Fujifilm Pivoting to Healthcare, But Claims it Won’t Abandon Photography

Fujifilm as a company is most widely associated with photography, but the pandemic and the weakening photo industry overall has changed that. Imaging solutions now makes up just 13% of the company’s revenue, and the new CEO is investing heavily in pharmaceuticals as the brand continues to pivot.

The company’s former CEO Shigetaka Komori is credited with saving the company in the mid-2000s who pushed the film company into digital technologies and prevented Fujifilm from collapsing into bankruptcy — the story is one of contrast when compared to Eastman Kodak’s stumbles. The company’s new CEO Teiichi Goto took over as CEO of the Fujifilm Corporation on June 29 and since then the company has made its pivot to healthcare obvious through two major financial decisions.

On that same day, Fujifilm announced that it would invest $850 million into its Diosynth Biotechnologies division to increase the capacity to manufacture biologics which includes recombinant vaccines for COVID-19 and advanced gene therapies in the United States and the United Kingdom. A few days later, the company announced plans to close four major United States-based photography equipment plants in Greenwood, South Carolina. The move would also cut 400 jobs and consolidate the manufacturing to just one factory.

According to Reuters, today Goto announced that he is heading up a three-year, additional $11 billion investment plan in healthcare to cement the production of pharmaceuticals as the company’s largest center of revenue and profit and continue to diversify away from its photo business.

“Businesses like healthcare are like a deep, blue ocean,” Goto said to Reuters. “It’s not going anywhere.”

Goto aims to supply other drugmakers with what are called contract development and manufacturing organization (CDMO) and reduce the “magnitude of risk” from full-on drug development. Revenue from this division exceeded $906 million last year, which is almost twice as much as the previous year. Goto says he expects it to double again by 2024. Overall, the move to healthcare is designed to help move the company to an operating profit of 260 billion yen by fiscal year 2023. Healthcare is set to make up 103 billion yen of that total, which would make it the largest segment in Fujifilm’s holdings, and bypasses both materials and imaging.

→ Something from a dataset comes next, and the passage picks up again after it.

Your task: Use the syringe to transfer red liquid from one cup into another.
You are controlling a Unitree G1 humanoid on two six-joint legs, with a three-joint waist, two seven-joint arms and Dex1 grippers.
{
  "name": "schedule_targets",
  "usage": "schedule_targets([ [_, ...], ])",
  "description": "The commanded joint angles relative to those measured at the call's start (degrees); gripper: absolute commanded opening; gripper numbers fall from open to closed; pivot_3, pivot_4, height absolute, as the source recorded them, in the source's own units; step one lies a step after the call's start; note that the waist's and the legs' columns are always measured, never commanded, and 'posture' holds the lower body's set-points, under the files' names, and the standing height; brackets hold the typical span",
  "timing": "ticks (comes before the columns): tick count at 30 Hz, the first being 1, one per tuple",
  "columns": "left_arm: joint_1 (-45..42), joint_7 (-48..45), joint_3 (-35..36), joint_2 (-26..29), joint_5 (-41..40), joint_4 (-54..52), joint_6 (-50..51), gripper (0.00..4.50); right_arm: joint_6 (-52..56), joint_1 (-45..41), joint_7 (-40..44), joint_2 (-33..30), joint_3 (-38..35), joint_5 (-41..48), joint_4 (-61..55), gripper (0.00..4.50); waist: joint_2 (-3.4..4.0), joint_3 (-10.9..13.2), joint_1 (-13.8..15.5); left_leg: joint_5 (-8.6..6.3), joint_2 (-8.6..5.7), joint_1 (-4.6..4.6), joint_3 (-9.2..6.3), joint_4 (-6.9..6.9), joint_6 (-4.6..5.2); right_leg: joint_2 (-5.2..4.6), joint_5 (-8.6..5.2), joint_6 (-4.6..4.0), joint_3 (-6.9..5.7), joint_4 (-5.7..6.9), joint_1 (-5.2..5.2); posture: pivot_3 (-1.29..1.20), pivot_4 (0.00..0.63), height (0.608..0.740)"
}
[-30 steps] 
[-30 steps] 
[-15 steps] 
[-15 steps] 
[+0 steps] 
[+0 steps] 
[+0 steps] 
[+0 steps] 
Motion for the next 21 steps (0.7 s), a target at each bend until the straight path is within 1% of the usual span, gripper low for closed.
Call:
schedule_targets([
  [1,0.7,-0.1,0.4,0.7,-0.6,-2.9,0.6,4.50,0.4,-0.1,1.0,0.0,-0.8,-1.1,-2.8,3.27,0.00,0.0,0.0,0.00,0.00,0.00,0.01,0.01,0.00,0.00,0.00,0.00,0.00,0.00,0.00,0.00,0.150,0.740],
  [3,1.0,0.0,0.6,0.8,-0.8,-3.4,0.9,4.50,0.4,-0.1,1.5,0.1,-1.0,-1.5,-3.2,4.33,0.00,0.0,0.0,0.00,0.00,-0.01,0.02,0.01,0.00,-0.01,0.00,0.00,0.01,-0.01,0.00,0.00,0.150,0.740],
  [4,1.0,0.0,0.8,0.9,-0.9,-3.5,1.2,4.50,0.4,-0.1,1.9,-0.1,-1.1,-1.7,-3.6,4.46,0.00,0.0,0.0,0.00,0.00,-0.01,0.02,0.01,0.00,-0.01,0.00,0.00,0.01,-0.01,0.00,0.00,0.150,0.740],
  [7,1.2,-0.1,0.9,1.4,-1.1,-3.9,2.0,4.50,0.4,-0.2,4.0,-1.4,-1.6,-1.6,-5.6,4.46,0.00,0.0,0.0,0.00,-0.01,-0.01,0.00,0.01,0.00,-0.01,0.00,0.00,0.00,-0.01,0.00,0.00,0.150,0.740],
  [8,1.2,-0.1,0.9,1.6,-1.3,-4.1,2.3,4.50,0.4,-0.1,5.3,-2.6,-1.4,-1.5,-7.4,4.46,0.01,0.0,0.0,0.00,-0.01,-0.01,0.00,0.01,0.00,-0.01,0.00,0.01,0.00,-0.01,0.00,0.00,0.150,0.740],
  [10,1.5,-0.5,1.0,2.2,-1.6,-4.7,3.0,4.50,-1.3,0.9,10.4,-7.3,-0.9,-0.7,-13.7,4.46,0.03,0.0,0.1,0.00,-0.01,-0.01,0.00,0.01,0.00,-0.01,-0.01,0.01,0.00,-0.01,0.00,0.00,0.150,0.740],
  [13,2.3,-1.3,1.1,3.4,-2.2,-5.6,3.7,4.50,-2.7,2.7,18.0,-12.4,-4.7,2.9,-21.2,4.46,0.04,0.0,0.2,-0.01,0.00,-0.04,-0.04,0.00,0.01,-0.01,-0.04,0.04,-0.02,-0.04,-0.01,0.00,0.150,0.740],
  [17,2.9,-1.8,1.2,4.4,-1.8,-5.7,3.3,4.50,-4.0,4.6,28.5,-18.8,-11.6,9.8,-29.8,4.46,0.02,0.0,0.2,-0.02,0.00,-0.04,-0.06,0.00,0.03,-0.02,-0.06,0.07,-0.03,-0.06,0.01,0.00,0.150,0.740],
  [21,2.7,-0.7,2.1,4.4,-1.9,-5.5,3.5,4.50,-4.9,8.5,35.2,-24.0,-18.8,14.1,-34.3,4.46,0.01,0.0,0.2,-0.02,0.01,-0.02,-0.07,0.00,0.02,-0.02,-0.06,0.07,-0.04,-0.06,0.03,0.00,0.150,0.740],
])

In an interview with Asahi, Goto said that despite the company’s majority pivot away from the camera industry, he would not seek to divest away from it or sell it off. Because the company has decades of experience in photo chemicals and in layering technology — and it is still profitable — film will remain a major player in the brand’s assets. No mention of additional investment in imaging was mentioned, however, and with so much of Fujifilm’s attention focused on healthcare, it is unclear how important imaging is to the company’s long-term strategy.

As reported by Bloomberg, the pivot to healthcare and semiconductors was a major factor in Fujifilm’s finances during the last year amid the Covid pandemic, which boomed for the company. Meanwhile, the photography and digital imaging industries floundered.

“Health care and semiconductor materials will be our future earnings drivers,” Goto told reporters.